The methods used to cultivate mindfulness were first recorded over two thousand years ago. It has long been central to wisdom traditions in Asia, particularly the Buddhist tradition, but the art of cultivating inner silence has been a central part of all religious traditions across the ages.
Mindfulness meditation is a secular form of this tradition that anyone can learn. It trains us to pay deliberate attention to our experience, both external and internal. We learn to focus on what is happening from moment to moment with full intention and without judgment. Mindfulness is the awareness that emerges through such training, and the skill of developing and sustaining that awareness.
Modern mindfulness-based approaches in healthcare began in the USA. From the late 1970s, Jon Kabat-Zinn’s pioneering research into Mindfulness-Based Stress Reduction (MBSR1) found remarkable effects on chronic pain and stress. With colleagues John Teasdale and Zindel Segal, we have reasoned that mindfulness training might have powerful effects in preventing future recurrence of depression, even if taught when people were well.

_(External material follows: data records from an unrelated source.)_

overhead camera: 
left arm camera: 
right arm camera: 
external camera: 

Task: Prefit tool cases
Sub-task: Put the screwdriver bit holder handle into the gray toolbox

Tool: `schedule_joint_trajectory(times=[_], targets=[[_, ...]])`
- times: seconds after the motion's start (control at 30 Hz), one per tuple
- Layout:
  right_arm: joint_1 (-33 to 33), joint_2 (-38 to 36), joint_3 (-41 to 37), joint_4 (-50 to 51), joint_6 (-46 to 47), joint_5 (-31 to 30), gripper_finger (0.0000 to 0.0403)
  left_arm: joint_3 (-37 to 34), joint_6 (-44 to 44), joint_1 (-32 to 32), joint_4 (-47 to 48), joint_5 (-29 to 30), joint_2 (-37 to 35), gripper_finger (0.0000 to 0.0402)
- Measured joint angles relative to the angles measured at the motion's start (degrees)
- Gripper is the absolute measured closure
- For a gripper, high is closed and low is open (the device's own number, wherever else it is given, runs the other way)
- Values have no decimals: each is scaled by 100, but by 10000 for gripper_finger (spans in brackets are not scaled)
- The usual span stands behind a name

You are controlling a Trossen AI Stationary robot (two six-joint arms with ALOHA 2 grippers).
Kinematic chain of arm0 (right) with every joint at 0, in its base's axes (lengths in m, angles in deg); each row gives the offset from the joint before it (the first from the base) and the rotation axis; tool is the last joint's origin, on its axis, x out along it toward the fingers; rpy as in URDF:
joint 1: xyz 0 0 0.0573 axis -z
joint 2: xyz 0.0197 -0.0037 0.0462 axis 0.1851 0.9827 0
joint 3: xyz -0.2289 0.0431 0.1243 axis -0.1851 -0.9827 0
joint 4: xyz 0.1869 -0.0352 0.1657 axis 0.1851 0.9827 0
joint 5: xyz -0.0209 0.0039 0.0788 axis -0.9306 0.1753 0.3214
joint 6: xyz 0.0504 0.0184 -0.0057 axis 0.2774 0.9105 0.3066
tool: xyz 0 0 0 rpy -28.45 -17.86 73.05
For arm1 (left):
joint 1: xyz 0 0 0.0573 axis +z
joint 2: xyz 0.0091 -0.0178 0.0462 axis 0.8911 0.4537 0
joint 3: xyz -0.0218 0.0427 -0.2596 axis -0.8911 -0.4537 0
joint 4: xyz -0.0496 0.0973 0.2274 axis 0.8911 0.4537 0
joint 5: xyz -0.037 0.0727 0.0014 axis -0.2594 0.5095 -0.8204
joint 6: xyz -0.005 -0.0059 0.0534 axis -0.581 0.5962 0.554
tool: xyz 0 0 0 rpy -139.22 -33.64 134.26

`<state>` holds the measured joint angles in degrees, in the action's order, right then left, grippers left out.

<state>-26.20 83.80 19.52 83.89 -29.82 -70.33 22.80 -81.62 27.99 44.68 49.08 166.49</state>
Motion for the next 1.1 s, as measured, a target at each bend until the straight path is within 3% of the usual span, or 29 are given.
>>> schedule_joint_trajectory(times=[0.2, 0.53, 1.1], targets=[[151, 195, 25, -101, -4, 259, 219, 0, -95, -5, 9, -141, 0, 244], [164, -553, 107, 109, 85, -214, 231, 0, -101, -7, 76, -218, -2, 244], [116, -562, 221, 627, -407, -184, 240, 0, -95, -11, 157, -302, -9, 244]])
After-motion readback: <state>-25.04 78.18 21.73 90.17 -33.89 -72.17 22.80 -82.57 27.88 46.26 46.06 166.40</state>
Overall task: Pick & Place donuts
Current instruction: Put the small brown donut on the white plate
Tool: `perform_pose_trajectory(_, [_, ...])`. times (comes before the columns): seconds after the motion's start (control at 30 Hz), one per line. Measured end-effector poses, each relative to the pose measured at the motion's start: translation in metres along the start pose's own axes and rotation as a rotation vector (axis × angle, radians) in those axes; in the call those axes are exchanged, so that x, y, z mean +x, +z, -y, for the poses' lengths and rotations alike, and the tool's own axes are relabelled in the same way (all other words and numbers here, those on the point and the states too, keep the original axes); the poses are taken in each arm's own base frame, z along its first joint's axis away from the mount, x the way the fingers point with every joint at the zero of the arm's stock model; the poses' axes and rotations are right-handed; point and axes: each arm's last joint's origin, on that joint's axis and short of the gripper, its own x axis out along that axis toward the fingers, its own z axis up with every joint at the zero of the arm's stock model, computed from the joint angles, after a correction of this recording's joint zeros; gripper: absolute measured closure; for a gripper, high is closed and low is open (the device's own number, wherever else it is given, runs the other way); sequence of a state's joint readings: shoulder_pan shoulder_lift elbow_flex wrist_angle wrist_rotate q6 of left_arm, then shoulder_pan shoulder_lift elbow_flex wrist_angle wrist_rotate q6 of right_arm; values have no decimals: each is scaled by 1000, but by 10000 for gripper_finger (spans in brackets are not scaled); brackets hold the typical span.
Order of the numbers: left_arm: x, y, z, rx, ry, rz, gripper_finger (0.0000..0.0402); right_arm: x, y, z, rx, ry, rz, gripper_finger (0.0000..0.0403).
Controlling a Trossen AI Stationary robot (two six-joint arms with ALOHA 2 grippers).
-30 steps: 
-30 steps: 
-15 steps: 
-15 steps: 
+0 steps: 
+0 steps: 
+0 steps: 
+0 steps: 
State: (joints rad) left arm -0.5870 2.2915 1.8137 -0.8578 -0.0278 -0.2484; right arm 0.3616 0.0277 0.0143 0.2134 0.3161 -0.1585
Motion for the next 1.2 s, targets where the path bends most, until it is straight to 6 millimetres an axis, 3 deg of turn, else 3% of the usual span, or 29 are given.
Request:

To test this hypothesis, we have created the 8-week Mindfulness-Based Cognitive therapy program. Six research trials have evaluated the power of MBCT to prevent depression. The results are striking. In the most seriously ill patients – those with three or more previous episodes of depression, MBCT reduces the recurrence rate over 12 months by 40-50% compared with the usual care, and has proved to be as effective as maintenance antidepressants in preventing new episodes of depression.
…Mindfulness is “skills training” rather than traditional type of therapy, so anyone can try it without feeling that they have to go over old ground, or talk through their problems yet again. Those already in therapy report finding treatment easier if they are more able to be mindful, and to see their thoughts and feelings with greater distance and perspective.